Photo credit: Architect of the Capitol
It's time for an affirmative vision for the institution of Congress.

Congress currently serves as a punchline -- an excuse for inaction, a symbol for what's wrong with Washington.

The refrains have become familiar and ubiquitous: Congress is broken, DC is paralyzed, polarization is choking discourse, Congress abdicates its duties, "we all hate Congress."

In its current form, though, this thinking has gotten us almost nowhere. Cynicism about Congress pervades our discourse without getting to remedies. Congressional defeatism has become the universal dead end for our government reform reflexes.

While no one is helped by magical thinking about what's going to pass this Congress, frustration with the current Congress, for some reason, obscures our ability to think about what would define a good Congress.

We need to channel our frustration over Congress, and use our frustration to ask a more fundamental question: What would a strong, representative, effective Congress look like?

This question has been neglected far too long. And most of the thinking about it has been reductive. Congress is understaffed, lacks expertise, is surrounded by lobbyists, captured by moneyed interests, moves too slowly, is reticent to exercise its prerogatives and is cowed by expansive executive power. And its Members spend most of their time asking rich people for money.

These are all problems, and we shouldn't pretend that solving any one of them will fix all the others.

When we see Congress fail, each failure should become part of a vision for what a modern legislature should be.

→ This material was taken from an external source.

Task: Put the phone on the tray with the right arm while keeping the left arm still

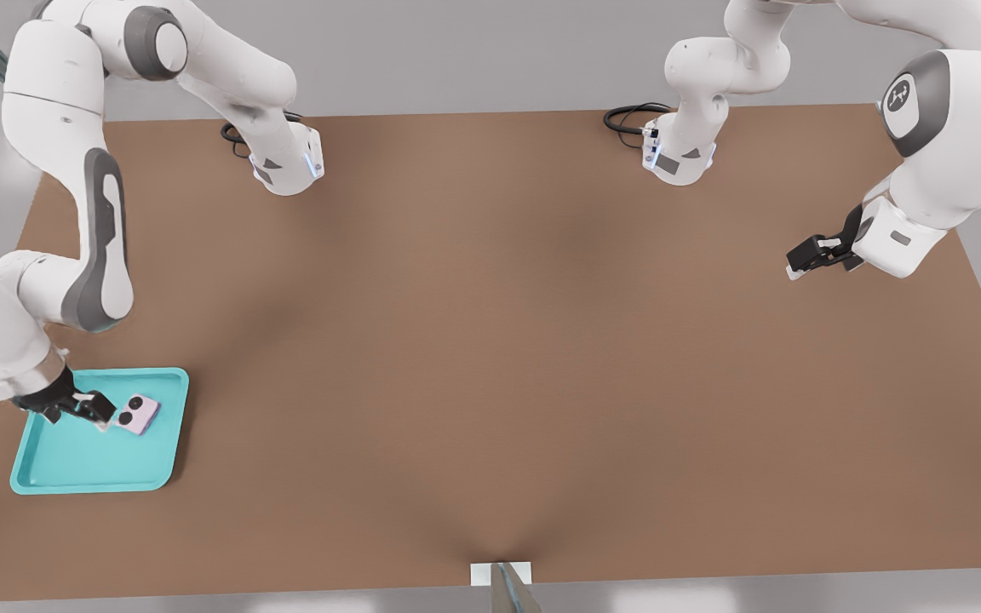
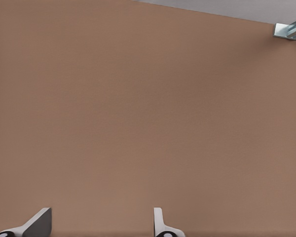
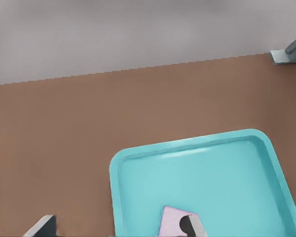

It's not enough to complain about specific policy issues where congressional inaction is ideologically frustrating. We have a responsibility to consider what it means to have a strong representative institution. Through this lens, legislative failures create an outline of what Congress should be.

For example:

  • Congress should have both capacity and expertise proportional to its power and responsibilities.
  • Distinguished careers should point towards congress, not private interests that influence it.
  • Members of Congress should look like the US population, not a slice of wealth and privilege.
  • Congressional activity should infuse our politics with the substance of self-governance.
  • A citizen from any background elected to Congress should have the tools they need to legislate effectively.
  • Congress should empower the public to understand complex procedures and policy issues.
  • Committees and congressional support agencies should represent substantive questions in all their complexity.
  • Congress should defuse extremism, by confronting bad ideas with good ideas in the light of public attention.
This kind of evaluation isn't being made nearly enough. The design of the institution of Congress takes a backseat to politics ("this Congress" vs. "Congress"), even though the design of Congress helps to set the tone of the politics that populates it.

Congress is cheap, in budgetary terms. A year of Congress costs a few billion dollars. This amount of money is far, far less than that of a single bad decision. The gap between our Congress and the Congress we deserve is enormous. It's bigger than whatever amount Gingrich cut Congress in the 1990s, and bigger than Boehner's pay cuts. Congress should be proportional to the needs of American representation. Its current form owes more to historical accident than to conscious design. (Openness clearly plays a huge part in this vision, which is why Sunlight has worked for years on legislative transparency reform. Here are recommendations for the 114th Congress.)

Around the world, legislative power is constantly being reorganized, as committed people use public policy failures to refine representative processes to strengthen their democracies.

We should be doing bigger thinking. We don't have to accept the Congress we inherit; we should design a Congress that is proportional to the roles we expect it to play.

Sure, "Congress is broken." But it's not going to fix itself.